▶ _Assignment_: Entries follow. Return each line that contains the word "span".

[Records contained in a dataset]
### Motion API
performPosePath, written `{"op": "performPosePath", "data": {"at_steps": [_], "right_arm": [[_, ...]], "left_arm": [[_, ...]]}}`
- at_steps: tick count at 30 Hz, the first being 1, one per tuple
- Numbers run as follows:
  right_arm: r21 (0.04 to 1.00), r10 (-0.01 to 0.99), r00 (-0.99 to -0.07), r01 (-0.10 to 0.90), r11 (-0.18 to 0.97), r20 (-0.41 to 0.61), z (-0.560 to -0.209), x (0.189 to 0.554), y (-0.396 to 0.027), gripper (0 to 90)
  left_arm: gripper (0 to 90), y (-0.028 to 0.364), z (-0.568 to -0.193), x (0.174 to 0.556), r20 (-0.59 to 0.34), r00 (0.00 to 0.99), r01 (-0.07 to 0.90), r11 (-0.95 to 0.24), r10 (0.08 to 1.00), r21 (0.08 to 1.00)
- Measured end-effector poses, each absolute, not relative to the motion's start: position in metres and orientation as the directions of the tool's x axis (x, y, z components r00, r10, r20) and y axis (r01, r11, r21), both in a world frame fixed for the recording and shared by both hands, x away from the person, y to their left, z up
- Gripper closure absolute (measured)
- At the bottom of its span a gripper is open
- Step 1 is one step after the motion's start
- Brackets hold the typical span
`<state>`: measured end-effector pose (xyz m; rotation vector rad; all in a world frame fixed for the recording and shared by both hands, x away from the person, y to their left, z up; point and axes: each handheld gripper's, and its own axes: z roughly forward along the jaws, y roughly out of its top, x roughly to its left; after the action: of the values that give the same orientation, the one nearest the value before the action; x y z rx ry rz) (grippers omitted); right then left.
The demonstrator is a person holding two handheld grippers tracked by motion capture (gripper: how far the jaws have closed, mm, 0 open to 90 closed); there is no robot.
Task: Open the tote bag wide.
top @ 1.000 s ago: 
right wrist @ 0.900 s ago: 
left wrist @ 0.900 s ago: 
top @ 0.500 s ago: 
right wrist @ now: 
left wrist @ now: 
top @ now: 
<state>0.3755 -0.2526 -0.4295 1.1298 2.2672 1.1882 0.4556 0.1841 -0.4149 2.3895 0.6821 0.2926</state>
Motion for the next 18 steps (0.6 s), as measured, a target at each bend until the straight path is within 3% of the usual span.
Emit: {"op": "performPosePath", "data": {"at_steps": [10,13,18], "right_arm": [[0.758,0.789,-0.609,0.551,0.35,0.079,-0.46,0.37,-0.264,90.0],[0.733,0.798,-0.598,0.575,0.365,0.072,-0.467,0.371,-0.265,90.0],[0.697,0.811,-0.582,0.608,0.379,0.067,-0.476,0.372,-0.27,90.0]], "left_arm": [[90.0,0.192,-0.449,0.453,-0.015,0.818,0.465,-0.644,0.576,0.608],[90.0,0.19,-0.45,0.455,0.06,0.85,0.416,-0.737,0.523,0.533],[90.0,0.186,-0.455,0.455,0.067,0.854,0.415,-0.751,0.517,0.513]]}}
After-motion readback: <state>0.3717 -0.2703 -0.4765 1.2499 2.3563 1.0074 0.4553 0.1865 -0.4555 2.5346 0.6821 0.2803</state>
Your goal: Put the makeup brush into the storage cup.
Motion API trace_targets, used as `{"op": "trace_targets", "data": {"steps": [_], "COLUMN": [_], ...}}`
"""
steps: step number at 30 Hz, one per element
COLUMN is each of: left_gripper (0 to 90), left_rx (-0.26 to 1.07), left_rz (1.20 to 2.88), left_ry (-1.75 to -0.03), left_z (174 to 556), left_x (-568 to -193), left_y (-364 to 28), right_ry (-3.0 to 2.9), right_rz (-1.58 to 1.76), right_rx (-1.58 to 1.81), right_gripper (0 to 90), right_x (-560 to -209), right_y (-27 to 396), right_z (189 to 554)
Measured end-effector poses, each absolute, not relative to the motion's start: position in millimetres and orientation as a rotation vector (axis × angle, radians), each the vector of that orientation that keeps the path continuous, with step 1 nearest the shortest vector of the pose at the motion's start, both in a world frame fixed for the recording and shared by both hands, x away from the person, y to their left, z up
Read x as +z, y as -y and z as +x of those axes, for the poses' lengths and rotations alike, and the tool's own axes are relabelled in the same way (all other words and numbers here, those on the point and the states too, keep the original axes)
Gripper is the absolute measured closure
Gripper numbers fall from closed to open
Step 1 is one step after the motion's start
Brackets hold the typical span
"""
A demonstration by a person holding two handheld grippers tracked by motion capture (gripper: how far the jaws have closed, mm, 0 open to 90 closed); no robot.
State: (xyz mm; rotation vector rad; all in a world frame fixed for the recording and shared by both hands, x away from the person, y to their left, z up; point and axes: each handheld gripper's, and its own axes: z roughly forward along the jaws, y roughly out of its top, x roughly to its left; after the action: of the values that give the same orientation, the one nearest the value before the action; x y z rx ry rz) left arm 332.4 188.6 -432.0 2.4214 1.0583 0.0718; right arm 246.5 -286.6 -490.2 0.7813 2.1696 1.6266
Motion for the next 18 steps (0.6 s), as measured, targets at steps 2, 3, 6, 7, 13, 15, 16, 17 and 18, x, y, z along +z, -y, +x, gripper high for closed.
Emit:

▶ _Output_:
- At the bottom of its span a gripper is open
- Brackets hold the typical span
Motion for the next 18 steps (0.6 s), as measured, a target at each bend until the straight path is within 3% of the usual span.
Brackets hold the typical span

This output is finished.